The German sculptor Katharina Fritsch has made a significant contribution to visual art since the early 1980s. With distinctive cast forms painted in vivid colors, she has developed a specific sculptural lexicon encompassing a typology of everyday objects, animals, and humans, as well as installations based in the mythological and surreal. A master in the deployment of scale, Fritsch is known for installing her work in ways that demand our attention, typically leaving the sense of a resonant interior image or uncanny gestalt that is hard to dismiss or forget.

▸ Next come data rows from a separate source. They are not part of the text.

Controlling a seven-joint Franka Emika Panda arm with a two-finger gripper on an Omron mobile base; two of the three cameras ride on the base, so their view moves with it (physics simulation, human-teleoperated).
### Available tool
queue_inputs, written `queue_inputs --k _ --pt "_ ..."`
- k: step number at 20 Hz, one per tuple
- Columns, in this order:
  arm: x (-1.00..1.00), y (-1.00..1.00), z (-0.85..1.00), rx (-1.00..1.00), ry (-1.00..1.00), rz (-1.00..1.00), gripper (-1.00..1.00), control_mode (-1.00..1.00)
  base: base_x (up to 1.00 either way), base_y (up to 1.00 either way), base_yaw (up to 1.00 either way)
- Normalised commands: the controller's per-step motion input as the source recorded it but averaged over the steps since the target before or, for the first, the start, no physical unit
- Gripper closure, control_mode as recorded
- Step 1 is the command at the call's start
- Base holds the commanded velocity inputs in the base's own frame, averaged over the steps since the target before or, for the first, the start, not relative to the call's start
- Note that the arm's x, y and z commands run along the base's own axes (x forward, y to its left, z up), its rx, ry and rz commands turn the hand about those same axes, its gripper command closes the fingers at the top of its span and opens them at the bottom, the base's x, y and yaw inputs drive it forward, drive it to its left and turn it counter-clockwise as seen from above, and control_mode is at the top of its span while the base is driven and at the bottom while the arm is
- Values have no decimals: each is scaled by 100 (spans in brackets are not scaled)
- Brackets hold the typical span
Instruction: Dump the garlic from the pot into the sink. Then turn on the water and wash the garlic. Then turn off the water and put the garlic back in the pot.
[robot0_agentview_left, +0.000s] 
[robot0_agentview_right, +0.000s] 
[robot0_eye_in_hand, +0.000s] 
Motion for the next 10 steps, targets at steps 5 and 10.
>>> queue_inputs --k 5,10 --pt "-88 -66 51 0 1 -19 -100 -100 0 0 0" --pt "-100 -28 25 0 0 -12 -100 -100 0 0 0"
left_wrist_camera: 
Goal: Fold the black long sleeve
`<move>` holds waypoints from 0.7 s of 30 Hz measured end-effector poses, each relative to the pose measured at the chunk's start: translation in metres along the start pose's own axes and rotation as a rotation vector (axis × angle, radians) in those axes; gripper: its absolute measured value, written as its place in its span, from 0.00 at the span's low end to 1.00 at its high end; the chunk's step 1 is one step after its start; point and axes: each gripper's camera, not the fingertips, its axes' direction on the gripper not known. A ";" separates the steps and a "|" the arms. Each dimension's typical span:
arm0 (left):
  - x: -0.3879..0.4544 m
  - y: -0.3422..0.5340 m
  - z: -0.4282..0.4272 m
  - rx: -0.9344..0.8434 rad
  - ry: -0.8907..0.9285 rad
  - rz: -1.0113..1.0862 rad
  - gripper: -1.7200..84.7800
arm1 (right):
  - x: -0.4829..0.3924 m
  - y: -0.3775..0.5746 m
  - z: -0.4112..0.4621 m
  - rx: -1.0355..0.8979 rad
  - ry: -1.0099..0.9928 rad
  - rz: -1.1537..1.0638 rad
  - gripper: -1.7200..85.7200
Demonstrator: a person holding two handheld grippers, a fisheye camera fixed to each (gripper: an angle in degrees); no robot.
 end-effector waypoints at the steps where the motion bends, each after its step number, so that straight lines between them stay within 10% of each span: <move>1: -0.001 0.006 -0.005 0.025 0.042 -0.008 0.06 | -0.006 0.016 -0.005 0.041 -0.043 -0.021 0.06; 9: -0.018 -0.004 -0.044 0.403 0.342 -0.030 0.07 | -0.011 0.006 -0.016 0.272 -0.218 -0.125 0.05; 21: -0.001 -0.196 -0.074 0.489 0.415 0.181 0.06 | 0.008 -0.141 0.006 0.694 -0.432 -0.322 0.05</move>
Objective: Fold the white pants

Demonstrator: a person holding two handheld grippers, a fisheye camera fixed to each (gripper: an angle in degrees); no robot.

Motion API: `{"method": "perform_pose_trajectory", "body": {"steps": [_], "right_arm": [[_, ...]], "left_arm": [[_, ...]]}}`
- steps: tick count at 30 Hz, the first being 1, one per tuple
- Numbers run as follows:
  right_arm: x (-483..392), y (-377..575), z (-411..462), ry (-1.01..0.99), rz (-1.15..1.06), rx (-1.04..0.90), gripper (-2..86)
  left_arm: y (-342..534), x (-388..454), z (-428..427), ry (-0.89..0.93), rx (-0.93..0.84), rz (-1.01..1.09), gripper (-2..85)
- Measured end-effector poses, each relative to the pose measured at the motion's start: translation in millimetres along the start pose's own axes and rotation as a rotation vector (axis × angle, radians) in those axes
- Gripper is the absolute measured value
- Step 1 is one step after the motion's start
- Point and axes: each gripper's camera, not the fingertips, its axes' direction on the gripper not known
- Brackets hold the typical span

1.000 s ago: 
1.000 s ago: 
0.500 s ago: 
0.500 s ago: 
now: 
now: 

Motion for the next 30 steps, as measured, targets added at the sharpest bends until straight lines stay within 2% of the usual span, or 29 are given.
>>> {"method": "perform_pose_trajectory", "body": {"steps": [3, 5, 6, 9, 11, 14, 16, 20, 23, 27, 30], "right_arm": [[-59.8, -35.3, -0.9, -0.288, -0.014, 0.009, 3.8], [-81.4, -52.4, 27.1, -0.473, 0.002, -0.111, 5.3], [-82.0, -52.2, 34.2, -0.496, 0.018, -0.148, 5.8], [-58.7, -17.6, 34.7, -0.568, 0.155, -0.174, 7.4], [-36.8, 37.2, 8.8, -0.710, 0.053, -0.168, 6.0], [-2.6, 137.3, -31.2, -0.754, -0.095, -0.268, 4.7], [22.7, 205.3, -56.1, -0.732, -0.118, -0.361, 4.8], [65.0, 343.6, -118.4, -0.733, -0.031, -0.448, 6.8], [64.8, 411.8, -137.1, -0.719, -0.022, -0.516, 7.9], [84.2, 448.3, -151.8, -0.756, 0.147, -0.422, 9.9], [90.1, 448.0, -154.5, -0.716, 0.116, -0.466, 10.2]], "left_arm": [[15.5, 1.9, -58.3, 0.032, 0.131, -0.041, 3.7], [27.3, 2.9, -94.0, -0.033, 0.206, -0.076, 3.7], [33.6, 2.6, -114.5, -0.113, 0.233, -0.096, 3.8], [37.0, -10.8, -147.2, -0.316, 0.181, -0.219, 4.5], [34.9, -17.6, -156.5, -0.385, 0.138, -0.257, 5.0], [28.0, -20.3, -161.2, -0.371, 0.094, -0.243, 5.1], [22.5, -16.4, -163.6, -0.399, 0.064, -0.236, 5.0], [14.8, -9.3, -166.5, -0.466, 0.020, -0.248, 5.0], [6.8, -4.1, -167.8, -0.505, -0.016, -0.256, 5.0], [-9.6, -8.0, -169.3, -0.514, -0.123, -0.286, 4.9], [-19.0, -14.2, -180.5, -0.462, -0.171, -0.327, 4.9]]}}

Fritsch’s exhibition at The George Economou Collection is the artist’s first solo show in Greece, a country whose own rich history of figurative sculpture, mythology, and storytelling resonates with her work and adds a new layer to its reception. Fritsch has chosen to show recent pieces alongside some of her earliest productions made during and soon after her studies at the Düsseldorf Art Academy in the early 1980s. Across the three floors of the space in Athens, the artist has orchestrated a carefully calibrated visitor experience. The artist has said, “I never see an exhibition as simply a sequence of works but always as one large picture.” Each work included here has been selected for this total environment.
The exhibition is curated by Jessica Morgan in close collaboration with the artist and Skarlet Smatana, Director of The George Economou Collection. A publication with essays by Morgan and Jacqueline Burckhardt will accompany the exhibition.